Abstract:
Introduction: Early detection of plant stress is critical for sustainable agriculture. Conventional techniques, including threshold-based sensors and image recognition, face limitations such as environmental interference, high costs, and dependency on visual data. To address these challenges, we propose a novel sensor-to-text approach that leverages natural language processing (NLP) for plant health monitoring.
Methods: A dataset containing soil properties, environmental variables, and nutrient concentrations was prepared with labels (Healthy, Moderate Stress, High Stress). A rule-based algorithm generated descriptive symptom statements from sensor readings (e.g., “Soil is too dry, risk of dehydration”). These narratives were processed using two pipelines: (i) TF-IDF with Random Forest and Support Vector Machine classifiers, and (ii) a transformer-based DistilBERT model fine-tuned for multi-class classification.

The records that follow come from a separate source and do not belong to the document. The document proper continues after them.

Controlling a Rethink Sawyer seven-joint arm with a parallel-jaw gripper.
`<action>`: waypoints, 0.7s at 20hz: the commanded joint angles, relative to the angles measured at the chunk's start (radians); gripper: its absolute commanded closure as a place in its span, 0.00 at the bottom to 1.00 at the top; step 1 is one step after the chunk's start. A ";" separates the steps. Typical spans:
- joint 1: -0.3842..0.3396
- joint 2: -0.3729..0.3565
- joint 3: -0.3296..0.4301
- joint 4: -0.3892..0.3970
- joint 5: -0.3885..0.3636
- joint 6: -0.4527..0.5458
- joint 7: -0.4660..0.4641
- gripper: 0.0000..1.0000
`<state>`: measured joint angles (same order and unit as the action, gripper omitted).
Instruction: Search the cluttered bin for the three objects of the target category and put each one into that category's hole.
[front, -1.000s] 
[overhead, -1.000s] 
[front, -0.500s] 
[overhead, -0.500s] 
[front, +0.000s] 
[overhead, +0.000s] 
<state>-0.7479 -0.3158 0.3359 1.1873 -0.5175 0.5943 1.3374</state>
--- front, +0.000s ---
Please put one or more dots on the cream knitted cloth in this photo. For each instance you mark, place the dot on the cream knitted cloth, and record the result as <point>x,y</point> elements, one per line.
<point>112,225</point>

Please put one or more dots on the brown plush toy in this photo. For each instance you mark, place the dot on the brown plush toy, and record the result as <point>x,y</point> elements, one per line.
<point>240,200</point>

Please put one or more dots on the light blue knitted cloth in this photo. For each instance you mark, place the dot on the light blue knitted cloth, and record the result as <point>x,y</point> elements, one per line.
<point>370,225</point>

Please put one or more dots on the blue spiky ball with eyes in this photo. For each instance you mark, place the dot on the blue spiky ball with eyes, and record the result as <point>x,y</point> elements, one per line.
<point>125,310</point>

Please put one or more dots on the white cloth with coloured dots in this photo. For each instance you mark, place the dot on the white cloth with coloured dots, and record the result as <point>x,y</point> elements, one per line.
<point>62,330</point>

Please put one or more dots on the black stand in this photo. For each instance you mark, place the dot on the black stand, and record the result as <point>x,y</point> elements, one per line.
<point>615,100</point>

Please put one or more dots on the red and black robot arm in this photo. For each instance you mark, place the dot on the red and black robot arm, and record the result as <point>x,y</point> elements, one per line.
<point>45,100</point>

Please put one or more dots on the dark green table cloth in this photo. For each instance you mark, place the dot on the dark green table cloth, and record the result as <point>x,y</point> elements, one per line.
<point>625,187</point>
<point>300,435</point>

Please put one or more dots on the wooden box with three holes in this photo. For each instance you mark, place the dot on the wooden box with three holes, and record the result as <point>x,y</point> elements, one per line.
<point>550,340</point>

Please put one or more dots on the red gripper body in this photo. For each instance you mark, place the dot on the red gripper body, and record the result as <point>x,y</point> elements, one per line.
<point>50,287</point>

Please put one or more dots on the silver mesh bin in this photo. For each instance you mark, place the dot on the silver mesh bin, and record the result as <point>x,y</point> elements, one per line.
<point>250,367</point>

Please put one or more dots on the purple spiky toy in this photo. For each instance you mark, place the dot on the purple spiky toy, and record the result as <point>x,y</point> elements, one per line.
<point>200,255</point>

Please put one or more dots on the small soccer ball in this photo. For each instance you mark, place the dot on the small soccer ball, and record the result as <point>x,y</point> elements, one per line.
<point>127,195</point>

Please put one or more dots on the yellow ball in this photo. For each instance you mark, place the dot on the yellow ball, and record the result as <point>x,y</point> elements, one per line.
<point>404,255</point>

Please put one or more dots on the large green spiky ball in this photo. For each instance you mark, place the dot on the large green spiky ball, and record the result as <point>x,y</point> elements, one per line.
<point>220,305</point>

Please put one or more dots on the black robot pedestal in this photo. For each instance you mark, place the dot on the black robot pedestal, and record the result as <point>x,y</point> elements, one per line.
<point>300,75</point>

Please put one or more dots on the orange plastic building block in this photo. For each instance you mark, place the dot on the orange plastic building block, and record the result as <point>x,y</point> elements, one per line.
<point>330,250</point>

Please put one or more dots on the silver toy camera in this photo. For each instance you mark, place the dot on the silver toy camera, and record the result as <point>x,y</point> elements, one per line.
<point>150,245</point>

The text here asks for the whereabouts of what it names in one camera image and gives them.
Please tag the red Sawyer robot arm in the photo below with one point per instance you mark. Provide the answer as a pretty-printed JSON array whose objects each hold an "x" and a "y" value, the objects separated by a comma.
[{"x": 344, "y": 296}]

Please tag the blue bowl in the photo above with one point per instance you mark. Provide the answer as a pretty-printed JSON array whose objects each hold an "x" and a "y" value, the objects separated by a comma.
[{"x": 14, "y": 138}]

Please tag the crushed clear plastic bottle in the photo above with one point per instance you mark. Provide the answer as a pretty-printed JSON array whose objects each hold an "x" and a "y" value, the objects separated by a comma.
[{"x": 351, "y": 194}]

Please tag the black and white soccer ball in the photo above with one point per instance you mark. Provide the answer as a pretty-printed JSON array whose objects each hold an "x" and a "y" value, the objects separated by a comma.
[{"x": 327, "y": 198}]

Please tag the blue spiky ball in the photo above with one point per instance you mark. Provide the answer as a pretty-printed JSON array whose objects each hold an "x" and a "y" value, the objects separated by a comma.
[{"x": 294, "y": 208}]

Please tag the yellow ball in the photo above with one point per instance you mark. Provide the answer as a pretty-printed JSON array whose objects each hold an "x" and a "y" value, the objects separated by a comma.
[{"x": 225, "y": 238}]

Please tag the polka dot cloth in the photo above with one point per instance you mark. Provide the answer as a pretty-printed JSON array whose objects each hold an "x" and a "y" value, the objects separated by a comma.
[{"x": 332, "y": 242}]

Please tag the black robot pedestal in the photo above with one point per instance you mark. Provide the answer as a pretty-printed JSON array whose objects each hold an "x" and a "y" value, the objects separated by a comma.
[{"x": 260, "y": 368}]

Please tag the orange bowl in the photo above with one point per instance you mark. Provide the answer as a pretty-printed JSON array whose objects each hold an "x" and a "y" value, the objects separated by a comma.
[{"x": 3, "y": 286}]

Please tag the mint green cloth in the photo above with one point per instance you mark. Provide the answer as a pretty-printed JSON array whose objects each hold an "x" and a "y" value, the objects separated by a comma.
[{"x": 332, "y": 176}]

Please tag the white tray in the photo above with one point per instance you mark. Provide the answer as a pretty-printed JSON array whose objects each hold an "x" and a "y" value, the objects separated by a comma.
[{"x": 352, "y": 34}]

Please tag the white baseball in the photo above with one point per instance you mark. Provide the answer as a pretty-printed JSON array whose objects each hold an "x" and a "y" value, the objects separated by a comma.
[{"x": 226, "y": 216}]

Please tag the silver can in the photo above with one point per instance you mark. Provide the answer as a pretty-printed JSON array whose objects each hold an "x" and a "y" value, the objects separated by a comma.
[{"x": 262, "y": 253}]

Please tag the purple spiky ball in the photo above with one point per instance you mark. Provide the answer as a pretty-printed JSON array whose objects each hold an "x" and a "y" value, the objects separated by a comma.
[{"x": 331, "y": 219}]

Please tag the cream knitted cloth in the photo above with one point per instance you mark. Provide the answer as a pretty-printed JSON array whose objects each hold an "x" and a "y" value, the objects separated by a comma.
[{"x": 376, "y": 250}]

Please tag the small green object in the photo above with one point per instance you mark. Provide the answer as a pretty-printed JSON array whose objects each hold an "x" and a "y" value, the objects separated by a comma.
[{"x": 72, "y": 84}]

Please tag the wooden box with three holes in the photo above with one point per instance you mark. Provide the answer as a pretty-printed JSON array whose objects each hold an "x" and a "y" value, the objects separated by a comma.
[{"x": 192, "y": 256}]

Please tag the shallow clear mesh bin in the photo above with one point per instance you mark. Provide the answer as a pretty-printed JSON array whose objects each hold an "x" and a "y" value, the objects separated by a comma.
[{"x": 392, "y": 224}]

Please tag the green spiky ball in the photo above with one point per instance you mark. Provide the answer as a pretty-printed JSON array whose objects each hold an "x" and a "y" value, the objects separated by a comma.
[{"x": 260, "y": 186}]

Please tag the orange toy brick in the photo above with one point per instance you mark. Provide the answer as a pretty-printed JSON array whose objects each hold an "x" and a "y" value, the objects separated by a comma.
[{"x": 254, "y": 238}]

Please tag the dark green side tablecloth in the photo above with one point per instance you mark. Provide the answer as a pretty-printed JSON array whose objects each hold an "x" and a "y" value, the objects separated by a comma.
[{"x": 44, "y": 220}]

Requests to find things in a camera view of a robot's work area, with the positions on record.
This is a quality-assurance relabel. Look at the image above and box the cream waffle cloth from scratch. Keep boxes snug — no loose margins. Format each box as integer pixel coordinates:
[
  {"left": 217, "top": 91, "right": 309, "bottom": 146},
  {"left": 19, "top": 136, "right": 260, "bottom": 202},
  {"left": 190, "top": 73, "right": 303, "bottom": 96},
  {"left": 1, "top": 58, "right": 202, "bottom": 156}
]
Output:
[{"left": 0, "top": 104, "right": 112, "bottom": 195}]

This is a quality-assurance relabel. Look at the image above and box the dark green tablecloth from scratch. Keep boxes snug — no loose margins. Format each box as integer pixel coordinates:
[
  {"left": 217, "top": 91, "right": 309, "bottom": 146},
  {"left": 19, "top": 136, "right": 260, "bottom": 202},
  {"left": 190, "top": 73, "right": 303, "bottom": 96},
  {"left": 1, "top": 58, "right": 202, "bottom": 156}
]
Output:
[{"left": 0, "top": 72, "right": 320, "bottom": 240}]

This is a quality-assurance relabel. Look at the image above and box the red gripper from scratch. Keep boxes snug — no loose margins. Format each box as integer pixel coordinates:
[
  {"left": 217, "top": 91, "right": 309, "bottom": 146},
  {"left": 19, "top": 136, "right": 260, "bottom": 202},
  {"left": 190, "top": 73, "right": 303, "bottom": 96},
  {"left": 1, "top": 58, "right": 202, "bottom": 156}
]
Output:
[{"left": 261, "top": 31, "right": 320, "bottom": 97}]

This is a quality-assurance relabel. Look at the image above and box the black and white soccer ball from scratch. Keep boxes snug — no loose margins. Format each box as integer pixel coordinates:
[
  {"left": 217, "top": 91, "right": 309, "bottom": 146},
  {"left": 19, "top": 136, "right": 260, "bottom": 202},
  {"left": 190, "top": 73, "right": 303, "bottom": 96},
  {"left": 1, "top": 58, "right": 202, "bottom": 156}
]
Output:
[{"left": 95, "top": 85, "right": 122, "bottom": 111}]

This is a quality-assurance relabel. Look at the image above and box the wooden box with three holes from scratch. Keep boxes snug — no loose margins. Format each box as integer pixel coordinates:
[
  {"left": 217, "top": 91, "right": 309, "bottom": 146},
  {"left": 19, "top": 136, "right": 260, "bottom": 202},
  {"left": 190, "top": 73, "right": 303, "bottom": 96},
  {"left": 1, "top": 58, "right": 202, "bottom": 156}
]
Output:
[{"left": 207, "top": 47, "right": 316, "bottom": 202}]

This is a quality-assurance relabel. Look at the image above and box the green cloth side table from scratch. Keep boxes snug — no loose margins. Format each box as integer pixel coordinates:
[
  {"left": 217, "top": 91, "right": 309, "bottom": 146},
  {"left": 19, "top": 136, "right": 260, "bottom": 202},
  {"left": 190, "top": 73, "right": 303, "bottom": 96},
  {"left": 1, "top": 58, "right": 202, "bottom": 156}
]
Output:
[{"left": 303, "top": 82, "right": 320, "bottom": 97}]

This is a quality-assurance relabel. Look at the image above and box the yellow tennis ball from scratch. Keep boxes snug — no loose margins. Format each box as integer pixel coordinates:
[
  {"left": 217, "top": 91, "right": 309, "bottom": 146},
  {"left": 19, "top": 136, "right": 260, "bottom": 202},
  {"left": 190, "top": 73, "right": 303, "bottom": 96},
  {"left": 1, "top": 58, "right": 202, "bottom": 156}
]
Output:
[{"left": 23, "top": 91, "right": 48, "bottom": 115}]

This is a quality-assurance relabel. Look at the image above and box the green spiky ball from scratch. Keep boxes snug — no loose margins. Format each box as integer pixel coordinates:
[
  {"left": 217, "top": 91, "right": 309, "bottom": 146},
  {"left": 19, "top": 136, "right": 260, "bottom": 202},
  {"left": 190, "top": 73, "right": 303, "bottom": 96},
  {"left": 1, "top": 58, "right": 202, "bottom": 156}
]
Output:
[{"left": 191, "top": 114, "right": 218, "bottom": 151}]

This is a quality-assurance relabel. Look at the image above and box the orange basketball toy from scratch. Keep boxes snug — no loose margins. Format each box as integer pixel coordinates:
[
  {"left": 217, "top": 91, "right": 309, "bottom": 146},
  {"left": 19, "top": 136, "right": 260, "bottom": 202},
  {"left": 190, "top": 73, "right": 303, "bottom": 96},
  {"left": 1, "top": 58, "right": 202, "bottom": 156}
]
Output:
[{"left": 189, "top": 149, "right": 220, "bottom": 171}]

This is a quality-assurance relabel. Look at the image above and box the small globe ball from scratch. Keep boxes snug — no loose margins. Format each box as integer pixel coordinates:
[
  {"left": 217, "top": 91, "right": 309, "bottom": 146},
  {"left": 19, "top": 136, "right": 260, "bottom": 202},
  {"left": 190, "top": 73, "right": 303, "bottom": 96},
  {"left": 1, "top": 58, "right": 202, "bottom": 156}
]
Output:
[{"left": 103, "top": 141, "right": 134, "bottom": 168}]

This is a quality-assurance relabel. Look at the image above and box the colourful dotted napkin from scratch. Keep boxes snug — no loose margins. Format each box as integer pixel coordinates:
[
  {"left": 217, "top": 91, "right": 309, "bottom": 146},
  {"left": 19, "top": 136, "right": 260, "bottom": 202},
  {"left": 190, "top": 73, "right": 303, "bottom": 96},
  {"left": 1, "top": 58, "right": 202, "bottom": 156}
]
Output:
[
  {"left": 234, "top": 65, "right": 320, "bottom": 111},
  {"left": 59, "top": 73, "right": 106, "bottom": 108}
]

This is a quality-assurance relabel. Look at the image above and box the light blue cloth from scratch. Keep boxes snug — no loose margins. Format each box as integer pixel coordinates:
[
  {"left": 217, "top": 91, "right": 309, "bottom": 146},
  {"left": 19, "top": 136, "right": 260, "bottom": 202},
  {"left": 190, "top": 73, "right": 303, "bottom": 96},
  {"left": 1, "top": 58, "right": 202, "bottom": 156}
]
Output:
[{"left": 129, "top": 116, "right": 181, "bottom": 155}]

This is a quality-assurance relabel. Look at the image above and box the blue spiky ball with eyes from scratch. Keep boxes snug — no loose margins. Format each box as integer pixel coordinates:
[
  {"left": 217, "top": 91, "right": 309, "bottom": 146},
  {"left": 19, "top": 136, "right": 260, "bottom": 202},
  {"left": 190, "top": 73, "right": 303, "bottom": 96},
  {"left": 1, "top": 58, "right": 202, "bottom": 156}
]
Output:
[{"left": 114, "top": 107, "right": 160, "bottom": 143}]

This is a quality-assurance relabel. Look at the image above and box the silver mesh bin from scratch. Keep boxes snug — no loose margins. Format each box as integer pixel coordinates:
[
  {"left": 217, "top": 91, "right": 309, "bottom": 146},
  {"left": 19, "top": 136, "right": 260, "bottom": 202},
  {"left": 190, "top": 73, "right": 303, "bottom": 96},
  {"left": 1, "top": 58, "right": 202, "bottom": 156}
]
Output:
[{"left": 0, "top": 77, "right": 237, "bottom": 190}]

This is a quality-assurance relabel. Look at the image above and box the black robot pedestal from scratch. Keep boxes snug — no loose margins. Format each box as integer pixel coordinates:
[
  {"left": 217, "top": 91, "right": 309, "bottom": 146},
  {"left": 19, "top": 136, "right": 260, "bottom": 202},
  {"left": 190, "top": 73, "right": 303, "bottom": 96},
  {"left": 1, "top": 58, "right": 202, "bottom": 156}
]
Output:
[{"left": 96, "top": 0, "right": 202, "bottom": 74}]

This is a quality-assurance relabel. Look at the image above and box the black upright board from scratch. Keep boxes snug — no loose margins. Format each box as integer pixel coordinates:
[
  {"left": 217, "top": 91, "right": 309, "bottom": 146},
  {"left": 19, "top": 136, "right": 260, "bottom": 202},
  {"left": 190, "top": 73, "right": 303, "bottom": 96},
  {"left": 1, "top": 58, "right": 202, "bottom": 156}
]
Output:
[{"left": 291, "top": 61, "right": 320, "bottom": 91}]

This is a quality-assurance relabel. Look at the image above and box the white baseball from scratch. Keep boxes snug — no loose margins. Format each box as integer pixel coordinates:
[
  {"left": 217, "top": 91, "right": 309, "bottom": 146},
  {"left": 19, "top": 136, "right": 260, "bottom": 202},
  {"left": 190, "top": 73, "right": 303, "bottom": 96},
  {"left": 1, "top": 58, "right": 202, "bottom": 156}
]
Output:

Results: Baseline models with TF-IDF and traditional classifiers achieved 85–88% accuracy, with an average F1-score of 0.86. In comparison, the DistilBERT model significantly outperformed them, reaching 95% accuracy, with precision 0.94, recall 0.95, and F1-score 0.94. The transformer approach also showed particular strength in distinguishing subtle differences between moderate and high stress conditions.
Conclusions: This study presents a novel pipeline that converts agricultural sensor data into natural language descriptions for classification using transformer-based NLP. The results highlight the potential of this method to improve plant disease detection, provide interpretable feedback, and support scalable AI-driven advisory systems for farmers.